Che Guevara, just like us

by time news

2023-06-14 15:39:35

At every moment I felt that I, like each one of his countless children by country, the guerrilla who fell that October had left me on earth when I was only 24 days old and in the end entrusted to the multitude of my generation, for his brother Fidel, to enroll me in the impossible mission: to be like Che.

Thousands of Cubans from the year ’67 record our age with the time of his absence, marking our own aspirations with the feats of the friendly commander. Thus, now that he continues to be born, my 56th arrival date is approaching along with his number of permanence and I verify what others predicted from the beginning: the Che they thought they killed is still more alive than all of us.

In such hauls of memory the oath always emerges. Surely he — who once rebuked an enthusiast who cheered “Che” to his face — would have opposed reciting that proposal, but given the generous utopia that he has given birth to, it must be said again: Fidel was right to sow in Millions of boys the “insolence” of violating the modesty of the man who gave himself completely without gilding his name.

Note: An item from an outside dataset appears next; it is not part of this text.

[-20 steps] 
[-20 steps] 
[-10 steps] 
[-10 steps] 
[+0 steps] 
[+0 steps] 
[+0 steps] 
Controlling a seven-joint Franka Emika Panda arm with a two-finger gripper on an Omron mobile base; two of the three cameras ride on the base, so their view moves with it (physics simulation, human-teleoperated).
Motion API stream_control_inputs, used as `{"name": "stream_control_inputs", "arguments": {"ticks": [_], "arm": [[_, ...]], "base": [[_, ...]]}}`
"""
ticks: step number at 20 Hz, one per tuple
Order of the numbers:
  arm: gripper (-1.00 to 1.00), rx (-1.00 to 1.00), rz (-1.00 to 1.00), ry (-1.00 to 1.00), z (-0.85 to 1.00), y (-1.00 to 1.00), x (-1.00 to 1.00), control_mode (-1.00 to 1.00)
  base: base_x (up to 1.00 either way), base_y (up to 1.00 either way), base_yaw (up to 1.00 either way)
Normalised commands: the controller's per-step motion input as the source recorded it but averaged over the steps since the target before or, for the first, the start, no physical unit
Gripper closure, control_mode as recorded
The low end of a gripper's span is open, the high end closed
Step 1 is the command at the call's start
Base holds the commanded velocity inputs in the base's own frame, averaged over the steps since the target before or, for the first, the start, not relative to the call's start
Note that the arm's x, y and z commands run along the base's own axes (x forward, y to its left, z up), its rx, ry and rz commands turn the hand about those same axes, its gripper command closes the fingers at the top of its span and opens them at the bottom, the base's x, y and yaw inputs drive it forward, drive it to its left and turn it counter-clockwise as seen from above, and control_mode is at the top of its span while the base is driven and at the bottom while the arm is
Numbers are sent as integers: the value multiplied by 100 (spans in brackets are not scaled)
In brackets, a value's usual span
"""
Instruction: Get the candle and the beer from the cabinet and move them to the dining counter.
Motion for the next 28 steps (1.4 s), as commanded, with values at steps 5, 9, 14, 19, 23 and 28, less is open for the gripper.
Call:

“We will be…” we said then next to who, being an adult and being the Chief, was also the main Guevarian pioneer.

Raising statues of thought to him, those same boys also contradict the modesty of the older bearded man who, before entrenching himself forever in a stone, tried to limit the tributes they would pay him.

It is obvious that most did not reach the promised height and also that a few were rather the reverse of their light, but the goal honors because it refers, better than individual coordinates, where to point the gaze of a people.

You have to look at Che, among true rays and among the growing illusions of other “lights.” Just as Cuba keeps a thousand sparks of heroes in its headlights, the world as a whole increasingly requires the fruitful presence of these men who seem to come from the time of the titans. Che cannot hide, he cannot be hidden, because when he marches with us he continues to shake clouds.

No, “the most complete human being of our era”—as the philosopher Jean-Paul Sartre called him—does not conform to the dark. For thirty years they tried to hide him and they only succeeded in making us see him more and he found us again.

Honor has genetic markers. A bank president who often had no money, a commander who wore a soldier’s uniform and boots, a boss who shared the table equally, as well as the trench, a leader devoted to loyalty but allergic to adulation, a sentenced man who said to the executioner: breathe, aim well, that you are going to kill a man… it does not go unnoticed, however modest it may be.

There are ways to explain it: he is “like a flash of gold in consciousness,” said Ludovico Silva. Convinced that Che did not begin or end in that body of green serenity, José Saramago defined it as “what so often lives dormant within us.” And when in Bolivia they took his life and mutilated his hands, Julio Cortázar only found meaning in his by offering them to Ernesto for new acts and other deeds. Say it at last: How many others swore to follow you, Commander?

Here I am, a guerrilla, already older, with the age that the clumsy say you have not reached. Beside your triumphant march I look at the “dangerous habit of continuing to be born” that one day Eduardo Galeano discovered for you.

In effect, you are born —you have another first asthma attack at the age of two—, you play, you grow, you grow, you grow… and one morning at school you even take the oath we swore to you in our name for the first time. We’ll be… You probably just wanted to be like us.